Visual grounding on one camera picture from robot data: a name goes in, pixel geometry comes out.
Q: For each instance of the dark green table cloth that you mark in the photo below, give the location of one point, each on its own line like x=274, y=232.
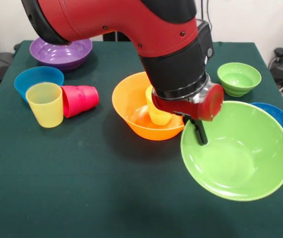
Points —
x=81, y=203

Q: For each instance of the dark blue bowl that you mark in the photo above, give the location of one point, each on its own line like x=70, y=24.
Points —
x=280, y=116

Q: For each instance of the small green bowl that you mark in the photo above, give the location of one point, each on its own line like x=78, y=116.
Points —
x=239, y=79

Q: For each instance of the large purple bowl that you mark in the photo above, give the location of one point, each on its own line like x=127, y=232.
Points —
x=64, y=54

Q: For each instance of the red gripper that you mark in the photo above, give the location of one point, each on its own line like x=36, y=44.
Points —
x=210, y=104

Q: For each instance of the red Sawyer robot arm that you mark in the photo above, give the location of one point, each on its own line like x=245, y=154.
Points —
x=156, y=29

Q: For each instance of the light blue bowl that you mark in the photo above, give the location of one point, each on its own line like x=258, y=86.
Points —
x=39, y=74

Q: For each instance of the translucent yellow-green cup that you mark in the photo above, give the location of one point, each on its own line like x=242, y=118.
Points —
x=45, y=106

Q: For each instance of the yellow cup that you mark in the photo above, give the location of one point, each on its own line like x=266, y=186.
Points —
x=157, y=116

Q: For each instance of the red cup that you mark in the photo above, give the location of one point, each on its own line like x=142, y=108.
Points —
x=81, y=99

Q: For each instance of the large green bowl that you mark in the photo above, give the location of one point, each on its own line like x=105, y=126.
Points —
x=238, y=168

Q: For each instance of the large orange bowl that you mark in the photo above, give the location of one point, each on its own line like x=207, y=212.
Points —
x=131, y=119

> [Goal of the exercise] This task calls for the listing to be restated exactly, with images omitted.

> [Written response]
Visual grounding on one camera picture from robot data: a name goes in, pixel geometry comes out.
Q: For each instance of the dark green table cloth that you mark in the photo below, give the location of one point, each on its own line like x=274, y=232.
Points —
x=81, y=203

Q: For each instance of the dark blue bowl that you mark in the photo above, give the location of one point, each on its own line like x=70, y=24.
Points —
x=280, y=116

Q: For each instance of the small green bowl that you mark in the photo above, give the location of one point, each on its own line like x=78, y=116.
Points —
x=239, y=79

Q: For each instance of the large purple bowl that you mark in the photo above, give the location of one point, each on its own line like x=127, y=232.
Points —
x=64, y=54

Q: For each instance of the red gripper that you mark in the photo above, give the location of one point, each on its own line like x=36, y=44.
Points —
x=210, y=104

Q: For each instance of the red Sawyer robot arm that you mark in the photo above, give the location of one point, each on its own line like x=245, y=154.
Points —
x=156, y=29

Q: For each instance of the light blue bowl that you mark in the photo above, give the location of one point, each on its own line like x=258, y=86.
Points —
x=39, y=74

Q: For each instance of the translucent yellow-green cup that you mark in the photo above, give the location of one point, each on its own line like x=242, y=118.
Points —
x=45, y=106

Q: For each instance of the yellow cup that you mark in the photo above, give the location of one point, each on its own line like x=266, y=186.
Points —
x=157, y=116

Q: For each instance of the red cup that you mark in the photo above, give the location of one point, each on its own line like x=142, y=108.
Points —
x=81, y=99

Q: For each instance of the large green bowl that you mark in the photo above, give the location of one point, each on its own line like x=105, y=126.
Points —
x=238, y=168

Q: For each instance of the large orange bowl that you mark in the photo above, give the location of one point, each on its own line like x=207, y=212.
Points —
x=131, y=119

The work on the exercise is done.